Select all lines in the records that include "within".

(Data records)
+--

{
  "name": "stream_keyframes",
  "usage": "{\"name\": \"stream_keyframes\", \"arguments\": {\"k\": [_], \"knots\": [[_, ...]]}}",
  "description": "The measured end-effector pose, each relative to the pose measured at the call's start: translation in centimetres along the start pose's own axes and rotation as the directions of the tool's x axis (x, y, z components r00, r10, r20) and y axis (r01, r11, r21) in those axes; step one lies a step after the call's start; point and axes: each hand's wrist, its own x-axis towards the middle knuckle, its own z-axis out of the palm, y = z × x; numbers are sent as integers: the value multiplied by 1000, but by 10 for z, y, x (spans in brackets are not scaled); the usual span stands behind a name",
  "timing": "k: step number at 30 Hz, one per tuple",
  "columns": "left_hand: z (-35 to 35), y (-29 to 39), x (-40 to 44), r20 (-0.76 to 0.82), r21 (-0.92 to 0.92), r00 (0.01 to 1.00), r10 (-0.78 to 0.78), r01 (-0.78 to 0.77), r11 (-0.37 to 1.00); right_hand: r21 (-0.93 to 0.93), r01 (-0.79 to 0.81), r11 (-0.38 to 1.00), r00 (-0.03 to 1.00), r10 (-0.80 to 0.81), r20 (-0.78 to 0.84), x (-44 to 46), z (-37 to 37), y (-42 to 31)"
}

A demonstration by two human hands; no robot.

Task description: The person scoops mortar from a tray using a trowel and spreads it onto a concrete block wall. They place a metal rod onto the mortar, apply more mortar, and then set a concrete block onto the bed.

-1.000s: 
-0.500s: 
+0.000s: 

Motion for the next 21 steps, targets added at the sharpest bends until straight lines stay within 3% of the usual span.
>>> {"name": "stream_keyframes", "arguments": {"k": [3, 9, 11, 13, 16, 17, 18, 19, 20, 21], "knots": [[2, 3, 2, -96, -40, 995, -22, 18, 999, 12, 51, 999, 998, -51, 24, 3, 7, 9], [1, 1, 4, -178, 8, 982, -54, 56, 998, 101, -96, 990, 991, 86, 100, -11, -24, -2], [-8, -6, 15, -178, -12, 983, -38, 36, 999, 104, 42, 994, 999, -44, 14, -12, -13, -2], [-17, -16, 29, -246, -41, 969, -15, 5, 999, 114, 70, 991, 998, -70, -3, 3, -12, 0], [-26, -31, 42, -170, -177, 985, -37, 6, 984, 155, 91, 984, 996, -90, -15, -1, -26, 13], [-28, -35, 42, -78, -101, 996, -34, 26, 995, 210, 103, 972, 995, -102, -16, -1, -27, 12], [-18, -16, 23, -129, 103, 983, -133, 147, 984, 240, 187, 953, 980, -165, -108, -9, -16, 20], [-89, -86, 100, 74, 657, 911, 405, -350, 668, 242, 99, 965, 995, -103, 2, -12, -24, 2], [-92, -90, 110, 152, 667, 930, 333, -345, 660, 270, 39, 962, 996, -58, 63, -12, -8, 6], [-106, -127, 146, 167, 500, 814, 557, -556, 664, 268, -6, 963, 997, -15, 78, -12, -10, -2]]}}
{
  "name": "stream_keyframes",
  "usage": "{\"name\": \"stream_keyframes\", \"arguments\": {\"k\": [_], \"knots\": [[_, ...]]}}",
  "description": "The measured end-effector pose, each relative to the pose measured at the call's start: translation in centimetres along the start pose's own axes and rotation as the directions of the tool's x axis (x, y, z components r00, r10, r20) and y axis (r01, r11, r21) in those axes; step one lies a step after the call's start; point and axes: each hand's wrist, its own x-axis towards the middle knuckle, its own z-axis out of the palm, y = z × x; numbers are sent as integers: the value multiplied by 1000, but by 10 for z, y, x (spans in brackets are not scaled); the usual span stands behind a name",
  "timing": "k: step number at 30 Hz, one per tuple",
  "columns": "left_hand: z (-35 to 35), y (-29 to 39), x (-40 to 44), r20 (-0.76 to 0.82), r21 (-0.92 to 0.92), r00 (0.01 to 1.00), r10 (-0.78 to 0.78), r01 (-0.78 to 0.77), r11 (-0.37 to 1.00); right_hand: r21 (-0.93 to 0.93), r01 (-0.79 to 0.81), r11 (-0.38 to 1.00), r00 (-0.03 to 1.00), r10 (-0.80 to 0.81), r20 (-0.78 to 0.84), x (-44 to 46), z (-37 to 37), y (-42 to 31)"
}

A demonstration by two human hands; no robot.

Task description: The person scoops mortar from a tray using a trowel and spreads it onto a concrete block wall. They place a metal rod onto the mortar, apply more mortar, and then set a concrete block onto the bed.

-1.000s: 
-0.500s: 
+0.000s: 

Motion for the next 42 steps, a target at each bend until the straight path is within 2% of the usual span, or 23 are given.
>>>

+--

• Your solution
Motion for the next 21 steps, targets added at the sharpest bends until straight lines stay within 3% of the usual span.
Motion for the next 42 steps, a target at each bend until the straight path is within 2% of the usual span, or 23 are given.

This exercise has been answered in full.